Thursday 25 May 2006

Mark Inglis. Hero.

A brief word on the issue of Mark Inglis, his heroic climb and the tragic death of David Sharp. Many people including Sir Ed have questioned the morality of Mark Inglis walking past the dying David Sharp. Many details have emerged of what happened up 8000m up in the death zone -- a place so inhospitable to human life that at times just surviving is all you can do -- including the news that Inglis's own sherpas did investigate David Sharp and concluded no help was possible to him.

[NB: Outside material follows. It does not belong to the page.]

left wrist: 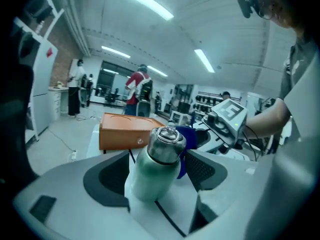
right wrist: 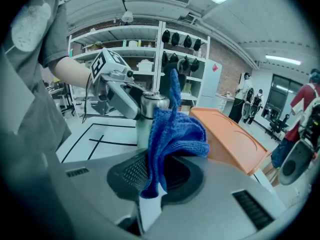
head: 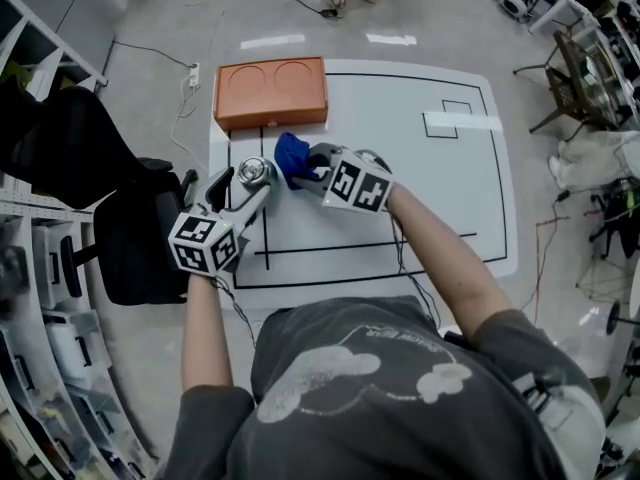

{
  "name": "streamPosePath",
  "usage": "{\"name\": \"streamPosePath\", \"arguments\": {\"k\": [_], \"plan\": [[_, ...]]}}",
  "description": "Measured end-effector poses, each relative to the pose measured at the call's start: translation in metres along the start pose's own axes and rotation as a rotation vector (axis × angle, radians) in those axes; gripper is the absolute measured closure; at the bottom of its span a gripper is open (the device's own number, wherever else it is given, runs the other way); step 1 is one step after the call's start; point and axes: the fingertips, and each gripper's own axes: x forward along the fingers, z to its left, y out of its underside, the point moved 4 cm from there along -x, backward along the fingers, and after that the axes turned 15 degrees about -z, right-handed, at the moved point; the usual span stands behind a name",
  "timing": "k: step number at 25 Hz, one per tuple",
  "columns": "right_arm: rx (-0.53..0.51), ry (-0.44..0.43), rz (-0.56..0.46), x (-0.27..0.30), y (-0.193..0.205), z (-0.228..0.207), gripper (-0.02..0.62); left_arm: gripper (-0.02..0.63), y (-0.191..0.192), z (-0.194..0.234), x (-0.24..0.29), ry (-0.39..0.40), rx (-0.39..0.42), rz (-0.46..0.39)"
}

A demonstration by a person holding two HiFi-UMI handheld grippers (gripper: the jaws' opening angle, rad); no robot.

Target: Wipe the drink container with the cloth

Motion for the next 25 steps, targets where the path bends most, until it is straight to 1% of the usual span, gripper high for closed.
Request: {"name": "streamPosePath", "arguments": {"k": [3, 8, 10, 12, 13, 15, 18, 21, 25], "plan": [[-0.019, 0.021, 0.002, -0.009, 0.0, 0.002, 0.552, 0.26, 0.007, -0.008, 0.003, -0.167, -0.065, -0.046], [-0.04, 0.059, -0.011, -0.022, -0.003, -0.001, 0.551, 0.256, 0.014, -0.017, 0.013, -0.429, -0.07, -0.089], [-0.045, 0.067, -0.02, -0.025, -0.005, -0.001, 0.551, 0.256, 0.018, -0.014, 0.016, -0.502, -0.099, -0.094], [-0.049, 0.069, -0.026, -0.028, -0.007, 0.0, 0.551, 0.261, 0.02, -0.01, 0.017, -0.537, -0.116, -0.081], [-0.052, 0.069, -0.027, -0.028, -0.008, 0.0, 0.551, 0.265, 0.02, -0.009, 0.017, -0.535, -0.114, -0.074], [-0.059, 0.064, -0.029, -0.029, -0.009, 0.0, 0.552, 0.268, 0.02, -0.009, 0.016, -0.507, -0.102, -0.066], [-0.082, 0.053, -0.044, -0.025, -0.016, -0.005, 0.552, 0.272, 0.02, -0.007, 0.017, -0.427, -0.077, -0.055], [-0.118, 0.029, -0.064, -0.018, -0.031, -0.009, 0.552, 0.272, 0.019, -0.004, 0.016, -0.3, -0.048, -0.028], [-0.177, -0.019, -0.08, -0.006, -0.049, -0.014, 0.552, 0.273, 0.017, -0.002, 0.019, -0.073, -0.004, 0.036]]}}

Morality pertains to actions over which you have a choice, over which it is possible to do something. David Sharp chose to ascend the mountain unaccompanied, and it seems insufficently prepared. That seems to have been a bad choice. As for Mark Inglis, given the challenges he faced in just getting back from the summit himself, I'm not sure what he could possibly have done anyway. Inglis's heroism consisted in fully preparing himself; in doing what was necessary to get up the mountain and get back down again - a return journey without which no mission can have any success -- and his efforts and were fully and necessarily focussed on that goal. That goal took all his work. He physically had no capacity for anything more. And he knew that.

And given the dozens of other fully able-bodied people in Inglis's party and on the mountain that day, I'm not sure why Inglis is the focus for the fury in any case, even if it were deserved. Which it isn't. Mark Inglis, you are a hero. Robert Falcon Scott could have learned a lot from you.

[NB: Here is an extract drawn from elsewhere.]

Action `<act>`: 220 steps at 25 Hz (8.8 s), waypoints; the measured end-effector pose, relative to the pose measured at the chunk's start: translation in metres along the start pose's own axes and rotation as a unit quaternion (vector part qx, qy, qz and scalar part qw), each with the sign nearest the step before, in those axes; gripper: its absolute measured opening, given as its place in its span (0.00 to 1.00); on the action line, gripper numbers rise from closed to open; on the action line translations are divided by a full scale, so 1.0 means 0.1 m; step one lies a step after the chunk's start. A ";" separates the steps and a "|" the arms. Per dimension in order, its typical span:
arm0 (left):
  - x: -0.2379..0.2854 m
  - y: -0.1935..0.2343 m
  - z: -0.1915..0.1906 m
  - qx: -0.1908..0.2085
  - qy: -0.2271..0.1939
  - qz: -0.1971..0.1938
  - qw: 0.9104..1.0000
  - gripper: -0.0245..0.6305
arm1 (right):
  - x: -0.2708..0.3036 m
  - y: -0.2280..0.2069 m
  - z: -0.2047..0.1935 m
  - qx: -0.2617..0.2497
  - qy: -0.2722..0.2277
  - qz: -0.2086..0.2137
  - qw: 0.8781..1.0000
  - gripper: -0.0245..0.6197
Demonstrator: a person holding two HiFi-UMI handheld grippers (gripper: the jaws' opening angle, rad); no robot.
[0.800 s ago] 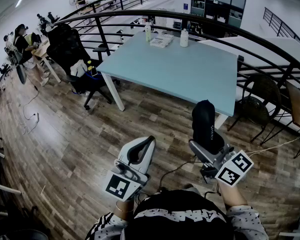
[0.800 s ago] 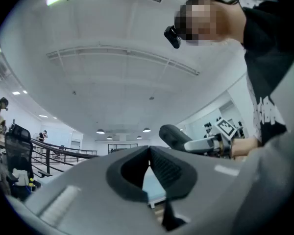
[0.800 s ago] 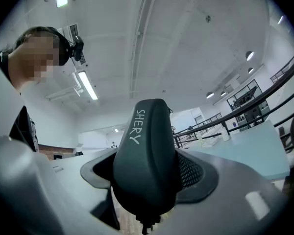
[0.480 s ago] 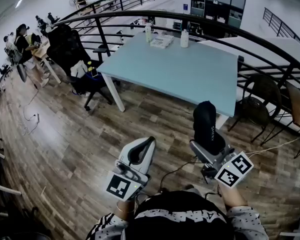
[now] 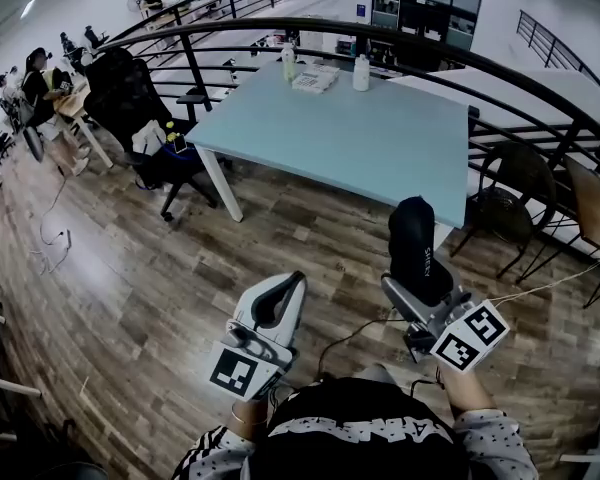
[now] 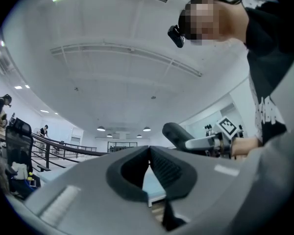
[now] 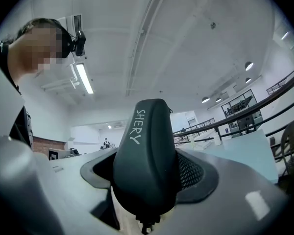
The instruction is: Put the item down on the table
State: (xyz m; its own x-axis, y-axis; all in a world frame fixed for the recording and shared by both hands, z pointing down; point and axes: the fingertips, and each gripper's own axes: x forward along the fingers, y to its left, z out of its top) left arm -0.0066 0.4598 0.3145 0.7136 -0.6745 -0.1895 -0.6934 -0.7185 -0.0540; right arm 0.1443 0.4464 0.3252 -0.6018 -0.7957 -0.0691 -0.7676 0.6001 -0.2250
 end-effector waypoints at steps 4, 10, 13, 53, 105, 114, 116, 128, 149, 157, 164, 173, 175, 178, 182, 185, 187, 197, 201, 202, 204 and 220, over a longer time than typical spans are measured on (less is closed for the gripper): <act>-0.03 0.03 -0.03 -0.003 0.004 0.001 1.000 0.04 | 0.00 0.01 -0.01 -0.005 0.002 -0.005 1.000 0.58; -0.04 0.11 -0.06 -0.004 0.005 0.013 1.000 0.04 | 0.04 -0.04 0.01 -0.003 0.006 -0.011 1.000 0.58; -0.04 0.17 -0.12 -0.010 0.013 0.020 1.000 0.04 | 0.09 -0.11 0.02 0.002 0.008 -0.011 1.000 0.58; 1.38 2.16 -0.68 0.041 0.050 0.119 0.991 0.04 | 2.40 -1.90 -0.17 0.074 0.025 0.045 0.996 0.58; 2.82 3.04 -0.92 0.067 0.094 0.185 0.976 0.04 | 3.54 -3.41 0.07 0.107 0.016 0.101 0.989 0.58; 3.11 3.61 -1.00 0.057 0.077 0.167 0.981 0.04 | 4.01 -3.56 0.18 0.090 0.013 0.086 0.992 0.58; 3.20 3.73 -0.99 0.063 0.068 0.158 0.983 0.04 | 4.11 -3.61 0.17 0.090 0.014 0.079 0.993 0.58; 3.56 4.45 -1.22 0.048 0.073 0.140 0.986 0.04 | 4.81 -3.88 0.08 0.100 0.015 0.057 0.993 0.58; 4.40 5.43 -1.52 0.047 0.063 0.080 0.994 0.04 | 5.61 -4.46 -0.06 0.094 0.038 -0.015 0.995 0.58; 4.59 5.81 -1.60 0.025 0.075 0.064 0.995 0.04 | 5.96 -4.58 -0.12 0.092 0.050 -0.041 0.994 0.58; 4.67 6.18 -1.66 0.026 0.073 0.058 0.995 0.04 | 6.29 -4.69 -0.25 0.088 0.062 -0.062 0.992 0.58; 4.76 6.57 -1.78 0.018 0.072 0.048 0.996 0.04 | 6.60 -4.82 -0.52 0.090 0.090 -0.093 0.988 0.58; 4.78 6.63 -1.80 0.016 0.071 0.044 0.996 0.04 | 6.64 -4.86 -0.59 0.092 0.096 -0.101 0.986 0.58; 4.81 6.73 -1.82 0.016 0.071 0.038 0.997 0.04 | 6.69 -4.93 -0.69 0.093 0.104 -0.116 0.983 0.58; 4.84 6.85 -1.86 0.017 0.072 0.034 0.997 0.04 | 6.74 -5.04 -0.86 0.092 0.118 -0.138 0.979 0.58; 4.85 6.94 -1.90 0.017 0.074 0.033 0.997 0.04 | 6.78 -5.11 -1.01 0.093 0.131 -0.153 0.975 0.58; 4.86 7.01 -1.91 0.017 0.074 0.033 0.997 0.04 | 6.81 -5.16 -1.10 0.093 0.140 -0.161 0.972 0.58; 4.86 7.28 -1.93 0.015 0.073 0.037 0.996 0.04 | 6.88 -5.34 -1.50 0.087 0.193 -0.196 0.958 0.58; 4.87 7.35 -1.96 0.013 0.071 0.038 0.997 0.04 | 6.87 -5.44 -1.68 0.082 0.215 -0.211 0.950 0.58; 4.87 7.37 -1.97 0.012 0.071 0.039 0.997 0.04 | 6.87 -5.46 -1.73 0.080 0.221 -0.213 0.948 0.58; 4.88 7.40 -1.98 0.011 0.072 0.040 0.996 0.04 | 6.87 -5.48 -1.81 0.079 0.232 -0.216 0.945 0.58; 4.86 7.57 -2.03 0.008 0.075 0.050 0.996 0.04 | 6.83 -5.64 -2.42 0.085 0.312 -0.236 0.916 0.58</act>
State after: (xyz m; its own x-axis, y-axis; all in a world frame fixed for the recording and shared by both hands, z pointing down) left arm -0.1643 -0.4462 0.3809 0.6469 -0.7612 -0.0466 -0.7625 -0.6444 -0.0584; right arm 0.1133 -0.4155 0.6406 -0.2608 -0.7293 0.6326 -0.9615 0.1375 -0.2378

UPDATE: A new development promises to throw more light on what happened on Everest that day, and just how close to his limits Inglis really was ...

From Stuff today: TV shows Inglis' bloody trail in Everest's snows
New Zealand mountaineer Mark Inglis is the focus of a Discovery Channel documentary set to start screening in the United States.
The documentary, by filmmaker Dick Colthurst, tells the story of Inglis' becoming the first double amputee to summit Everest, on carbon-fibre legs with spiked feet. The TV series, Everest: Beyond the Limit, shows Inglis inching upward on his spindly black prosthetics, blood from his raw-rubbed stumps staining the snow. "It's hard to know whether to feel inspired by his guts or infuriated at his foolhardiness," said a report on the documentary in the Chicago Tribune.
TAGS: Heroes, New_Zealand

10 comments:

Anonymous said...

Agreed on every point.

What a bloke with no legs was supposed to do with a stretcher case 5,000 m up the world's highest peak is beyond me.

True, the other able-bodied men that past him by could have leant a hand... Or could they? You can't just put a prostrate, fully clothed 80-90 kg man over your shoulders and descend the world's highest peak like you're walking down a garden path!

In the end, David Sharp is dead because he liked to pursue one of the world's most dangerous hobbies. That was his choice and his alone.

I'm sorry he's dead, but he's the one who went up Everest without enough oxygen. Nobody forced him to - certainly not Mark Inglis.

Lawrence of Otago said...

Sure Mark Inglis is ones of lifes heroes.

The other twist is that the media latching on to the commercialisation of Everest (whats wrong with that?), seeking support from Hillary are using Hillary's name for their own commercial gain, whats wrong with that? Nothing except the media do not see the contradiction within their reporting.

Hillary's comments suggest he is past his use by date.

See my own post here.

SOUTHERN GENT

Anonymous said...

I predict that “being in the death zone” will become a term for excusing questionable behaviour of all sorts.

Anyway who would you rather go climbing Everest with, a younger Hillary or Mark? Values that are past their use by date may start looking a little more valuable then eh? At least with Hillary you’d stand a better chance of keeping all your bits.

Anonymous said...

You'd stand a better chance with Hillary, because Hillary and his contemporaries would have gone properly prepared to help a member of his ~own~ team who was in trouble. That's the difference.

But I doubt that even Hillary would have been carrying sufficient oxygen or equipment to carry a dying man - without any useful equipment of his own - off the mountain.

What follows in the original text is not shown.